O Hospital da Cruz Azul

Depois de viajar quase três horas entre ônibus e metrô, lá estava eu novamente defronte ao prédio número 356 da Avenida Lins de Vasconcelos.

Olho para sua fachada e constato quantas diferenças existem diante daquilo que ele era há muitos anos atrás e o que é hoje. O portão de entrada não é mais o mesmo e uma rampa que leva os automóveis a um grande estacionamento assumiu o lugar da antiga entrada.

Atravesso a rua e lentamente vou adentrando em seu interior. Agora existe um elevador que leva as pessoas para o pátio, aonde, anos atrás, chegávamos pela escadaria. Fico no primeiro andar e ao chegar ao pátio percebo que suas alterações foram mais profundas que aquelas percebidas lá da rua.

O velho prédio construído na década de 30 está preservado em todos os seus detalhes e em sua entrada principal permanecem os belíssimos metais dourados, cuidadosamente polidos, como se fossem banhados a ouro. Está todo cercado com telas de aço.

Os antigos jardins e a grama foram substituídos por calçamento e a movimentação de carros em seu interior é grande. Do velho hospital, apenas o antigo prédio foi preservado e agora está cercado por edificações gigantescas e modernas construídas ao seu redor, frutos de sua ampliação.

Já no interior do antigo prédio, noto que não existem filas, apenas um funcionário solitário e uniformizado que fica atrás de um balcão de informações.

Atravesso o grande hall de entrada e chego ao corredor daquilo que um dia foi o hospital da Cruz Azul de São Paulo, hoje modificado e transformado apenas em um de seus ambulatórios, visto que a maior parte dos procedimentos hospitalares é realizada nos novos prédios.

Subo a escada e chego ao primeiro andar. O costumeiro burburinho e a movimentação de pessoas misturadas a choros de crianças não existe mais; apenas pessoas que aguardam serem chamadas estão sentadas nas salas das respectivas especialidades. No grande corredor quase vazio ouve-se agora apenas o sinal sonoro dos computadores alertando os números das senhas e das salas onde estão sendo chamados.

Já com minha senha nas mãos, enquanto aguardo minha vez, meus pensamentos voam bem longe e me vejo nos anos 70, quando meus filhos, ainda muito pequenos, eram atendidos neste corredor. Foram várias às vezes que aqui estive, juntamente com minha esposa, procurando cura para os males que teimavam em atacar meus dois filhos.

Quantas e quantas vezes reencontrei neste corredor amigos que não via há muito tempo ou superiores hierárquicos que me comandavam e que, por motivos de promoção ou transferências, estávamos separados há muitos anos. Eles também traziam para cá seus filhos e esposas para serem medicados.

Infelizmente, neste corredor, transitando por outros pavimentos, ou mesmo em seu pátio, encontrei pela última vez com companheiros que já em idade avançada, estavam acometidos por males que os levaram para sempre.
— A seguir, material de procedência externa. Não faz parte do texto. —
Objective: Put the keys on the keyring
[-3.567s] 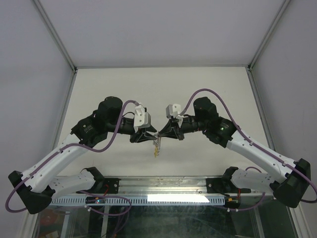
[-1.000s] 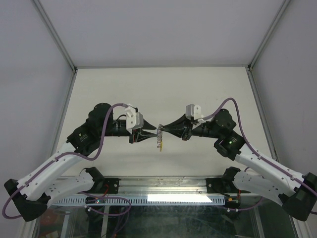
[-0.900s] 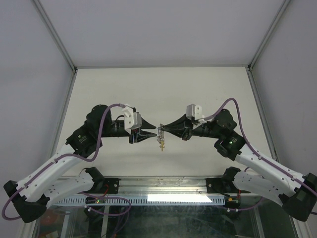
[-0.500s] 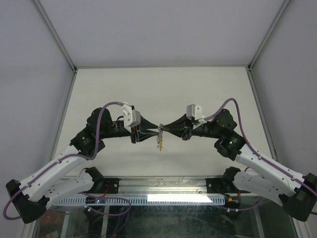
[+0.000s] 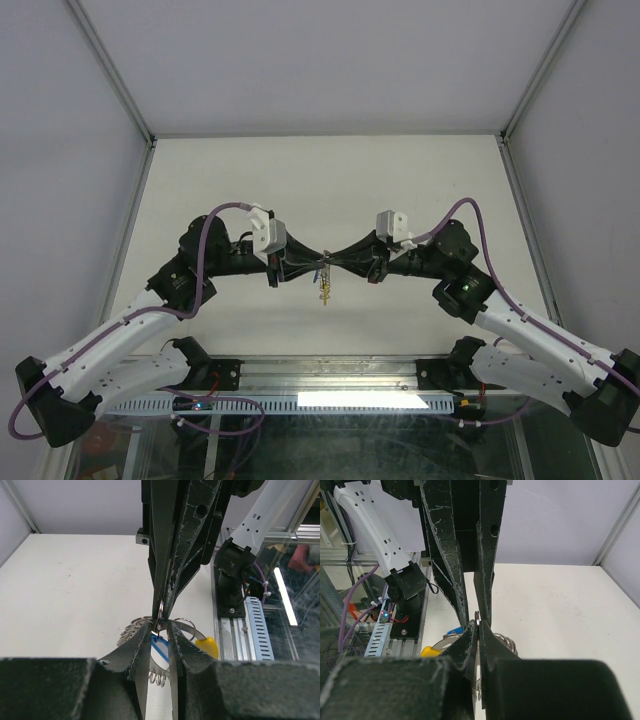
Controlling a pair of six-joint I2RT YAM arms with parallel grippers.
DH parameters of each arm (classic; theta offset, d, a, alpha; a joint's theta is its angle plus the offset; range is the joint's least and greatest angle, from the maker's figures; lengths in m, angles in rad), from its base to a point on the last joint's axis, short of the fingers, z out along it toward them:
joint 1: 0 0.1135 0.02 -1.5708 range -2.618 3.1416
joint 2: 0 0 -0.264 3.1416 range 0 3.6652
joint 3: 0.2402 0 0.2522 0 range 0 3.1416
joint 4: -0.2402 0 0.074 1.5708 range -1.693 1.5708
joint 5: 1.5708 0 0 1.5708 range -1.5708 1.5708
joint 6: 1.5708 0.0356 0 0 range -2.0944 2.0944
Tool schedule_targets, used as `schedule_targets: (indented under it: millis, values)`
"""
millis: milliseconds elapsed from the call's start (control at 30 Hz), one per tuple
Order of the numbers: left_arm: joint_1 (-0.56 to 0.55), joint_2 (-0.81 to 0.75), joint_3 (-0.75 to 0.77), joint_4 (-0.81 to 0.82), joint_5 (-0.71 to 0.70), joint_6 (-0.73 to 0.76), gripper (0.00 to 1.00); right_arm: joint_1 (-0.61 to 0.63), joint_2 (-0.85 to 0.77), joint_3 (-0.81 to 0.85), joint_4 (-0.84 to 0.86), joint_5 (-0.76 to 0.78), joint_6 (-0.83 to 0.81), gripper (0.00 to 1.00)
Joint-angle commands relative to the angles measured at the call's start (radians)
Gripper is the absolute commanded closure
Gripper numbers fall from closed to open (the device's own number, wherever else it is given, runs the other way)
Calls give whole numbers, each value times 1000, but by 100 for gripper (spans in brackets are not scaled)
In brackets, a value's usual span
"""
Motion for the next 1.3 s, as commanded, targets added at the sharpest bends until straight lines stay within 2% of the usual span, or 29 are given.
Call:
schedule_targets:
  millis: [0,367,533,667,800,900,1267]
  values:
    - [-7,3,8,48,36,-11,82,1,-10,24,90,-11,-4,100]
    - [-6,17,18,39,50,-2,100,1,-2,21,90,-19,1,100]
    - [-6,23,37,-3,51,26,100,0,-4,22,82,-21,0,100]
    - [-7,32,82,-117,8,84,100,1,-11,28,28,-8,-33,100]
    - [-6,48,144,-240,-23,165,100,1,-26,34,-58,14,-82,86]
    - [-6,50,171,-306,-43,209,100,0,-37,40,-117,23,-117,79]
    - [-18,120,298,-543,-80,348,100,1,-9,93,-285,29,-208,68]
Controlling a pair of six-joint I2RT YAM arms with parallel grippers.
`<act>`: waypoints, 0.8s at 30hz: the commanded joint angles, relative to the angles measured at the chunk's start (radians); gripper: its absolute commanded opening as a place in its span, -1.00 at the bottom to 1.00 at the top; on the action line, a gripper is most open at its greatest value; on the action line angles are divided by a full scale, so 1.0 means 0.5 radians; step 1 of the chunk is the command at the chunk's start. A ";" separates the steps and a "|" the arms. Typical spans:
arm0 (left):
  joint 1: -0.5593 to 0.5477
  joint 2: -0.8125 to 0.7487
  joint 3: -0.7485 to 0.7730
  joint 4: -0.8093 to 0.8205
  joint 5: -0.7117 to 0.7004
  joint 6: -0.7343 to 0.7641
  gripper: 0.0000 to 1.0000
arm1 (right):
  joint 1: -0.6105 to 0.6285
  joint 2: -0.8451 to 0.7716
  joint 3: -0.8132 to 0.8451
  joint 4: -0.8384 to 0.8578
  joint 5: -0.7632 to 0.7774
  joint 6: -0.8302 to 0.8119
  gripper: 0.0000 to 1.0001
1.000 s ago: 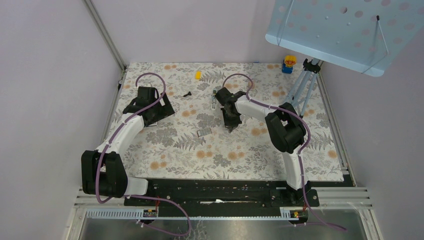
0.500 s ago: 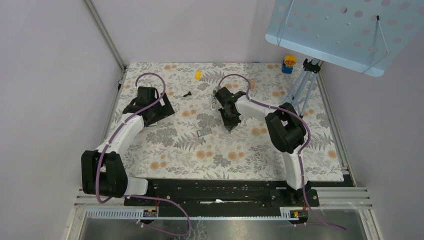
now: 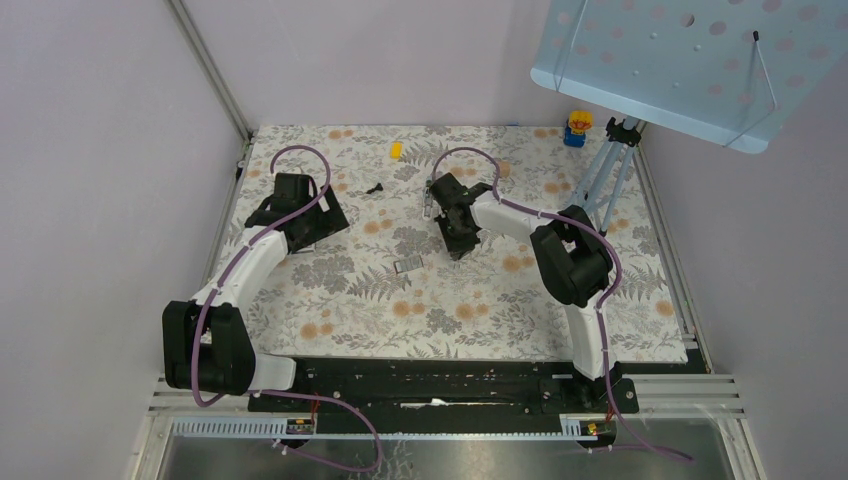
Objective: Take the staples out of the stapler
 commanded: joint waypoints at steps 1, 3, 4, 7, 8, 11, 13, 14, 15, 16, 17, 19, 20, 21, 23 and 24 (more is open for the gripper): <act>0.015 -0.022 0.006 0.098 0.026 -0.012 0.97 | 0.000 -0.120 0.067 0.096 0.117 0.053 -0.60; 0.017 -0.021 0.005 0.097 0.026 -0.013 0.97 | 0.000 -0.156 0.091 0.093 0.227 0.124 -0.60; 0.018 -0.021 0.006 0.100 0.026 -0.013 0.98 | 0.000 -0.175 0.102 0.078 0.280 0.180 -0.59; 0.018 -0.021 0.006 0.099 0.026 -0.012 0.98 | 0.004 -0.253 0.059 0.052 0.380 0.395 -0.38; 0.019 -0.021 0.006 0.099 0.026 -0.013 0.97 | 0.009 -0.294 0.024 0.059 0.387 0.503 -0.23; 0.021 -0.023 0.006 0.101 0.026 -0.011 0.98 | 0.038 -0.342 -0.073 0.057 0.374 0.701 0.07; 0.023 -0.026 0.006 0.100 0.026 -0.013 0.97 | 0.076 -0.333 -0.088 0.020 0.385 0.801 0.20; 0.022 -0.027 0.005 0.099 0.026 -0.010 0.98 | 0.096 -0.319 -0.080 -0.007 0.393 0.835 0.24; 0.022 -0.029 0.006 0.099 0.026 -0.012 0.98 | 0.114 -0.304 -0.065 -0.046 0.405 0.875 0.26; 0.024 -0.030 0.006 0.101 0.026 -0.013 0.98 | 0.125 -0.285 -0.048 -0.079 0.428 0.912 0.26; 0.024 -0.034 0.005 0.102 0.026 -0.013 0.97 | 0.133 -0.272 -0.033 -0.109 0.444 0.948 0.26; 0.025 -0.037 0.002 0.099 0.025 -0.013 0.98 | 0.141 -0.257 -0.043 -0.132 0.468 1.007 0.25; 0.025 -0.039 0.003 0.100 0.025 -0.011 0.98 | 0.141 -0.256 -0.056 -0.138 0.478 1.035 0.24; 0.025 -0.041 0.003 0.099 0.026 -0.013 0.97 | 0.142 -0.256 -0.069 -0.137 0.487 1.055 0.23; 0.025 -0.045 0.000 0.101 0.026 -0.012 0.98 | 0.143 -0.253 -0.092 -0.145 0.505 1.085 0.21; 0.025 -0.047 -0.002 0.099 0.026 -0.013 0.97 | 0.142 -0.251 -0.104 -0.147 0.512 1.093 0.20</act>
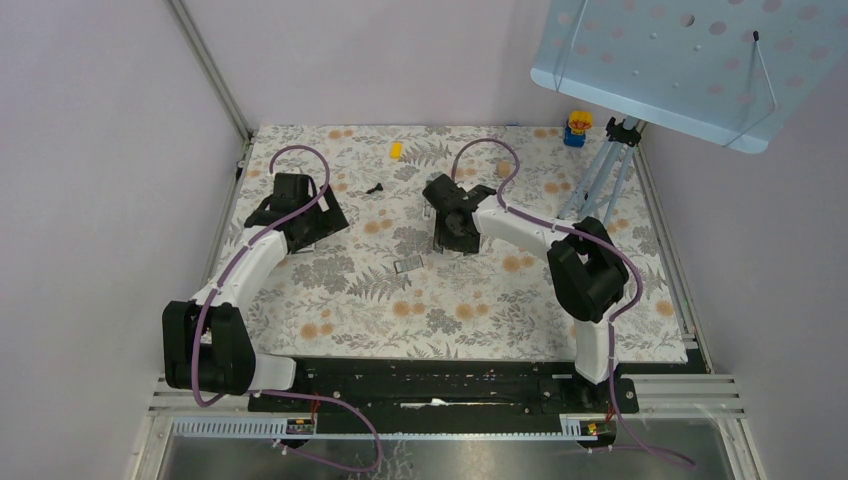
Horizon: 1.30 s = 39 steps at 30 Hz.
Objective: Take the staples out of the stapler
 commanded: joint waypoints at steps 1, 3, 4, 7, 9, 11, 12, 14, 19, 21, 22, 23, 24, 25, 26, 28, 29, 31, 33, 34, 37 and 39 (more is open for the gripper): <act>0.015 -0.045 0.000 0.099 0.020 -0.007 0.98 | 0.002 0.025 -0.047 -0.078 0.118 0.162 0.19; 0.018 -0.042 0.003 0.099 0.020 -0.008 0.98 | 0.002 0.041 -0.058 -0.076 0.108 0.162 0.16; 0.018 -0.041 0.003 0.099 0.020 -0.011 0.98 | 0.004 0.055 -0.063 -0.071 0.100 0.162 0.14; 0.020 -0.042 0.001 0.101 0.020 -0.008 0.97 | 0.001 0.093 -0.079 -0.039 0.053 0.162 0.05; 0.019 -0.043 -0.001 0.101 0.020 -0.008 0.97 | 0.001 0.115 -0.082 -0.016 0.022 0.157 -0.03; 0.018 -0.045 0.000 0.101 0.020 -0.007 0.98 | 0.001 0.147 -0.077 -0.015 0.002 0.151 -0.07; 0.020 -0.045 0.000 0.100 0.020 -0.008 0.97 | 0.001 0.160 -0.075 -0.020 -0.001 0.150 -0.08; 0.019 -0.044 0.000 0.102 0.020 -0.008 0.98 | 0.001 0.177 -0.079 -0.023 0.001 0.148 -0.10; 0.021 -0.040 0.002 0.101 0.020 -0.011 0.97 | 0.000 0.185 -0.110 -0.016 -0.003 0.150 -0.29; 0.022 -0.041 0.003 0.103 0.020 -0.011 0.97 | -0.002 0.185 -0.116 -0.014 -0.005 0.148 -0.37; 0.022 -0.039 0.003 0.103 0.020 -0.011 0.97 | -0.002 0.188 -0.116 -0.015 -0.002 0.144 -0.42; 0.022 -0.039 0.003 0.102 0.020 -0.011 0.97 | -0.002 0.188 -0.111 -0.016 0.002 0.142 -0.45; 0.022 -0.039 0.001 0.104 0.020 -0.010 0.97 | -0.002 0.188 -0.107 -0.019 0.001 0.139 -0.47; 0.022 -0.039 0.002 0.104 0.019 -0.010 0.98 | -0.001 0.186 -0.103 -0.019 0.001 0.136 -0.50; 0.022 -0.043 0.002 0.103 0.020 -0.010 0.97 | -0.002 0.184 -0.100 -0.019 0.006 0.129 -0.52; 0.025 -0.043 0.001 0.102 0.020 -0.010 0.98 | -0.002 0.175 -0.093 -0.011 0.010 0.098 -0.55; 0.025 -0.045 0.002 0.103 0.020 -0.010 0.97 | -0.002 0.172 -0.087 0.000 0.014 0.068 -0.57; 0.025 -0.046 0.000 0.103 0.020 -0.011 0.97 | 0.001 0.157 -0.077 0.030 0.014 0.007 -0.59; 0.025 -0.047 0.003 0.103 0.020 -0.009 0.97 | 0.008 0.149 -0.046 0.045 0.007 -0.053 -0.60; 0.027 -0.045 0.003 0.104 0.020 -0.009 0.98 | 0.016 0.146 -0.021 0.047 0.001 -0.088 -0.61; 0.028 -0.045 0.000 0.103 0.020 -0.012 0.98 | 0.059 0.151 0.083 0.049 -0.013 -0.175 -0.61; 0.028 -0.045 0.000 0.104 0.020 -0.014 0.98 | 0.095 0.164 0.161 0.051 -0.046 -0.209 -0.60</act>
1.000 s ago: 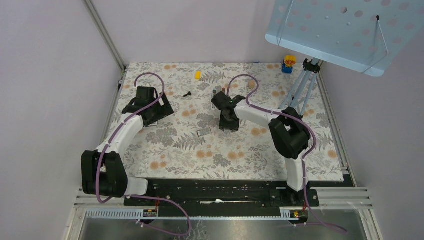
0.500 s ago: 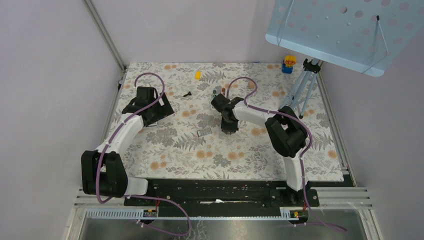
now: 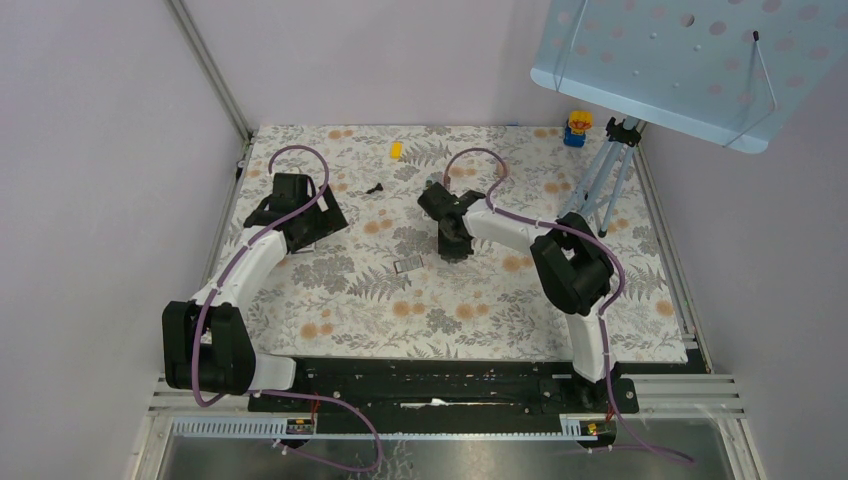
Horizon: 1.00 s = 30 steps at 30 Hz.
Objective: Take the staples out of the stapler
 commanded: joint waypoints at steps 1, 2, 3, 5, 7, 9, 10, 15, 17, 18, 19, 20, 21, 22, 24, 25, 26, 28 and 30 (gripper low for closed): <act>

Recordo-me de todos eles e até daquilo que conversamos. Conheço histórias incríveis ocorridas no interior deste hospital envolvendo velhos companheiros.

Enquanto aguardo, fico atento às pessoas que passam pelo corredor na esperança de que apareça algum conhecido, mas… Nada, nenhum deles aparece.

Em 1992, estive naquela que foi a primeira grande ampliação da Cruz Azul, ou seja, a maternidade, e nela, exatamente no dia 12 de junho, nasceram minhas primeiras netas: as gêmeas Mariana e Marina.

De lá para cá, voltei algumas vezes para exames de rotina e problemas com cálculos renais, e sempre fui muito bem atendido.

Em pé defronte a uma das portas do primeiro andar do velho prédio, deslumbro a região baixa do Cambuci. Por ali ainda prevalecem as casas antigas com seus velhos telhados hoje sujos pela chuva ácida. Ainda me vejo dentro de uma viatura de infantaria ou do corpo de bombeiros, lugares onde trabalhei, percorrendo o velho bairro. Aproveito ao máximo este momento exclusivamente meu e sou despertado pelo som da caixa eletrônica de chamada onde aparece o número de minha senha. Não sei o que me espera dentro daqueles envelopes gigantescos cheios de resultados dos meus exames. E lá vou eu, quem sabe se esta não será minha última chamada?